Um aus dem 18-Prozent-Loch herauszukommen, so Baumann, müsse die SPD ihren Ruf als Kleine-Leute-Partei wiederherstellen und "jenseits sozialistischer Umverteilungsreflexe ein Wohlstandsversprechen geben und einlösen". Nur: Wie soll das gehen, wenn genau diese vom Kommentator als richtig gepriesene Grundausrichtung für den Verlust eben dieser Klientel verantwortlich ist? Und: Wie soll ein neoliberales Wohlstandsversprechen für kleine Leute "jenseits von Umverteilungsreflexen" überhaupt aussehen?

Dann noch das Personal: Mit Olaf Scholz und Hubertus Heil habe die Partei "hochkompetente Fachleute an den richtigen Stellen", denen es nur an Nahles‘ Leidenschaft etwas fehle. Meint er das ernst? Wie soll die SPD mit diesen Agenda-Veteranen wieder eine Kleine-Leute-Partei werden?

Und Andrea Nahles? Die führt in Baumanns Heimat Bayern fleißig Wahlkampf und übt den Kontakt zur Wirklichkeit. Nach einem Gespräch mit Flüchtlingen, die bei Siemens in Erlangen eine Ausbildung absolvieren, verspricht sie: "Noch in diesem Jahr gibt’s ein Einwanderungsgesetz". Ob die "kleinen Leute" darauf gewartet haben?

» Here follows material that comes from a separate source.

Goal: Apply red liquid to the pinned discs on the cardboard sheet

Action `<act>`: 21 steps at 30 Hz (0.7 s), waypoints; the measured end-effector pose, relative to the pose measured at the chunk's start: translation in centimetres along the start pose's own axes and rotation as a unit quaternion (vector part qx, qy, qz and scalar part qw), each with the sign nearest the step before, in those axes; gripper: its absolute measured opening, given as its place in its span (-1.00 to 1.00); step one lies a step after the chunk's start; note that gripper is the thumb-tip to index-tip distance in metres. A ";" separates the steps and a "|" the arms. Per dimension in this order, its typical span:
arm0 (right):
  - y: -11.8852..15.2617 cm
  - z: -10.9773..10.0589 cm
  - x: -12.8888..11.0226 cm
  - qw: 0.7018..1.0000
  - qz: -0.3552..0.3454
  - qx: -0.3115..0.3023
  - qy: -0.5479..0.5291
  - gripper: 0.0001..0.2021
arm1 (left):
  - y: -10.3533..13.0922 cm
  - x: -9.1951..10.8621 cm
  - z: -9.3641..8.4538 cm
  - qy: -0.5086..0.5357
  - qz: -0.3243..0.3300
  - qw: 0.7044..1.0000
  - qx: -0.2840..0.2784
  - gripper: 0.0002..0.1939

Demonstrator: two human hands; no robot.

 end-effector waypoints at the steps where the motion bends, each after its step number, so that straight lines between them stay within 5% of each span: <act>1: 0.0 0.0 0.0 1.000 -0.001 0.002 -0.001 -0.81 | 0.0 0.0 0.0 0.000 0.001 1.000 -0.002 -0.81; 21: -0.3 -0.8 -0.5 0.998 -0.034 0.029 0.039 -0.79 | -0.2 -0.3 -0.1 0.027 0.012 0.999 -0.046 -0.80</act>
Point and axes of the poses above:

Nahles kann nach den bayerischen Landtagswahlen im Oktober ganz schnell wieder aus der Parteispitze verschwunden sein. Die SPD liegt in Umfragen mit zwölf Prozent an vierter Stelle, derzeit deutet nichts darauf hin, dass sie an dieser Lage noch viel ändern könnte. Aber mit dem Segen Thomas Baumanns zurück zur Kleine-Leute-Partei, raus aus dem 18-Prozent-Loch – was soll da für die SPD noch schiefgehen?